Implementation of the adaptation scenario
The Adaptation scenario builds on the Impact scenario but additionally incorporates direct costs and benefits (i.e., avoided impacts) of public adaptation measures in the three impact fields under consideration. Adaptation costs are divided into operating costs (e.g., labor costs, contracting to spatial planning bureaus, maintenance costs for public infrastructure) and investment costs. Changes in sectoral operating costs are modeled as shifts within the production cost structures while holding unit costs constant (but having a different composition of costs). Changes in government consumption patterns and levels (which are also a part of operating costs) are implemented as additional consumption, financed via cuts in transfers to the private household (and hence reduced private consumption). Accumulation effects of annual investment changes are accounted for, resulting in a changed capital stock in 2050 with associated changed annual capital costs (depreciation). Note that the deployed CGE model is not dynamic but comparative static. The development of the capital stock is therefore no explicit part of the model but accounted for when developing the adaptation pathway. Changes in investment are financed via changed savings and thus corresponding changes in private consumption. Table 3 shows how the indicative adaptation pathway (Fig. 2) translates into annual changes of sectoral costs as well as changes in government consumption (annualized for 2050, relative to the Impact scenario). For details on the calculations, see Appendix A.2 (Table 2).

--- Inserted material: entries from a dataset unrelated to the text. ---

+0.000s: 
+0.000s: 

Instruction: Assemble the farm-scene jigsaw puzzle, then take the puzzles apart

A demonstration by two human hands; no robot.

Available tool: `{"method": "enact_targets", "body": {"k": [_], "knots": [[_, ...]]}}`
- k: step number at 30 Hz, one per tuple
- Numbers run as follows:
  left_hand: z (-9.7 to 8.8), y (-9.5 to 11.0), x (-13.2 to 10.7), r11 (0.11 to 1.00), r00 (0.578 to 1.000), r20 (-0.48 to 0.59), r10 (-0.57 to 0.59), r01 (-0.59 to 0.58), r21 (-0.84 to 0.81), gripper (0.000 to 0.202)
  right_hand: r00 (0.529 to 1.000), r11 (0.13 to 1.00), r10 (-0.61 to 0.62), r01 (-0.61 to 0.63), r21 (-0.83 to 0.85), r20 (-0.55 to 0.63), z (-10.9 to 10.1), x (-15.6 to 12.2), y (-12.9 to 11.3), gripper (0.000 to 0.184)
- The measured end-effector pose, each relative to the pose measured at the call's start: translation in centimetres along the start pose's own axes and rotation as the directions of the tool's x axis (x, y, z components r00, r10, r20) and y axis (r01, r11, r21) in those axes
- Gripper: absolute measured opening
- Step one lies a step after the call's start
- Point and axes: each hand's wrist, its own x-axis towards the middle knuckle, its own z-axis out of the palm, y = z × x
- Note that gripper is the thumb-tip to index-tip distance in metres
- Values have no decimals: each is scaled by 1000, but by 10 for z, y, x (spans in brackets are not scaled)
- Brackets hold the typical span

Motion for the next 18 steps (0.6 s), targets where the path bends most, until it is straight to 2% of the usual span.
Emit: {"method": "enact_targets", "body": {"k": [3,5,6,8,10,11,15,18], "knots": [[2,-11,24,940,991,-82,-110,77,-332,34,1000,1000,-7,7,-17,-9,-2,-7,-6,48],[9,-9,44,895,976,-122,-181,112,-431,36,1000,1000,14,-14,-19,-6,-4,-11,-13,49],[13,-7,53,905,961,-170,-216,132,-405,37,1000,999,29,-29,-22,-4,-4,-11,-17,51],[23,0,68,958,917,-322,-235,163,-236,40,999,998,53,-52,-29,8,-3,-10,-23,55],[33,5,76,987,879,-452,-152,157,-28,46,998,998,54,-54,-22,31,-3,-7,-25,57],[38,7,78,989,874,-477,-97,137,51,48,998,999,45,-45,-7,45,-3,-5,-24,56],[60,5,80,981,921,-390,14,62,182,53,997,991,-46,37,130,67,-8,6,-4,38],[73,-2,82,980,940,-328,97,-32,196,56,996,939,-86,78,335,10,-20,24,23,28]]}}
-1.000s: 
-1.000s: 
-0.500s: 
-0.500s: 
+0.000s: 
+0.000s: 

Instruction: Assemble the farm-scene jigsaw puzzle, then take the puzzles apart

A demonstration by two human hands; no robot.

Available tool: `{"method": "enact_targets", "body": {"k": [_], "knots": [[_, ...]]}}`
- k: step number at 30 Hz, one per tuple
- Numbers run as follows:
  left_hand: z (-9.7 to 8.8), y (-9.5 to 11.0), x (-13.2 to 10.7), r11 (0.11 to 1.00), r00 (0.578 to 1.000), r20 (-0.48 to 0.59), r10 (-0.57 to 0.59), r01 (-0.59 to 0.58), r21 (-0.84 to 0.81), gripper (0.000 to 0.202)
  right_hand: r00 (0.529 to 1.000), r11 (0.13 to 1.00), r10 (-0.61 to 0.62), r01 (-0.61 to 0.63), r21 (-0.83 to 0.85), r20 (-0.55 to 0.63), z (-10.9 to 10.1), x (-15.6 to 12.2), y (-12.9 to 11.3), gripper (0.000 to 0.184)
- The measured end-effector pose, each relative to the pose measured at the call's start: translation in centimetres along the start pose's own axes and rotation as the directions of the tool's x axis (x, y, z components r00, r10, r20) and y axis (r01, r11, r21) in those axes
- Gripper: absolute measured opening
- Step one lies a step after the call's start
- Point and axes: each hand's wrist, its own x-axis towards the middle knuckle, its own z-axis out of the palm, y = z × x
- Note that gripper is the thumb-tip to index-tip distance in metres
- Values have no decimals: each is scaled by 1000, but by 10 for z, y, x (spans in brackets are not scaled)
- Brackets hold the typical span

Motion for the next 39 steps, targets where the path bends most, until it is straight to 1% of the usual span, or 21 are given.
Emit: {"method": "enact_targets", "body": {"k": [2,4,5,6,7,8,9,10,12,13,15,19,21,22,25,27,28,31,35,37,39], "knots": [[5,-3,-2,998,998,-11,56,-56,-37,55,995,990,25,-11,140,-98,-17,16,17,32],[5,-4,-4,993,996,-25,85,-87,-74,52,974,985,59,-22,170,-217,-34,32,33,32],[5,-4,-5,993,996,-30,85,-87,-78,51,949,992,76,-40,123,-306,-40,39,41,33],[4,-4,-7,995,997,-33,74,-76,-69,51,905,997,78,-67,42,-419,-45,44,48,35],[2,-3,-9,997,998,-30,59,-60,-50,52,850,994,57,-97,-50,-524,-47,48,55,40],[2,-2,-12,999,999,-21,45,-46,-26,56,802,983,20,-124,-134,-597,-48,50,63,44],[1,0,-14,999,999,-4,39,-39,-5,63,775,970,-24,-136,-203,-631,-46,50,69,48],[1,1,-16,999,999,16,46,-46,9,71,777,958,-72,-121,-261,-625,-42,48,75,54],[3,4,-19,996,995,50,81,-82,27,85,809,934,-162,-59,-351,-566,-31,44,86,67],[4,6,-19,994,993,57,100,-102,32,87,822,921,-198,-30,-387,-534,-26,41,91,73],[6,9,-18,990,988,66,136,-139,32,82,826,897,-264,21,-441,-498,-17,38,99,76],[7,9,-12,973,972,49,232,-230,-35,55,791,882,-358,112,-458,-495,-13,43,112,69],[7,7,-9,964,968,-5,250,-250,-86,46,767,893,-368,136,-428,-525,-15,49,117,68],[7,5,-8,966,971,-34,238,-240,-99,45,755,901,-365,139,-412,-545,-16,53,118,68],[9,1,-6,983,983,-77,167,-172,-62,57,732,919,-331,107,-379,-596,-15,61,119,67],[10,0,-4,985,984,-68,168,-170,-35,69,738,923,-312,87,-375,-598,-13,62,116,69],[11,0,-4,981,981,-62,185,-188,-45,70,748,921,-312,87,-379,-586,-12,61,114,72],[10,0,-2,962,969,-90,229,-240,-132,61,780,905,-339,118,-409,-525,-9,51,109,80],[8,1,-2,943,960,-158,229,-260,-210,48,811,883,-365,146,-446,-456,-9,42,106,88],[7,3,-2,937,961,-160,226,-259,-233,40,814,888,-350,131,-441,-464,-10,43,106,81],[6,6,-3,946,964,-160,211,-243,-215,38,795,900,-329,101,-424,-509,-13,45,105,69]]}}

The benefit of adaptation is avoided damage. The respective assumptions on the effectiveness of different measures (i.e., by how much damages can be reduced) are summarized in Table 3. Following the literature and expert estimates, we assume that agricultural crop yields can be increased by 10% and damages in Forestry can be reduced by 30–40%. For the Catastrophe Management impact field (flood protection), we use benefit-cost ratios to quantify effectiveness. For the Adaptation scenario, we use mean values for a central simulation run, but also provide results for a bandwidth (lower and upper bound) to address uncertainty. For details, see Appendix A.3.
Finally, note that also in the Adaptation scenario, we assume that expenditures of public service provision are maintained at the Baseline level by adjusting transfers to households. In addition, however, we allow for increased consumption for adaptation measures (as indicated in Fig. 1).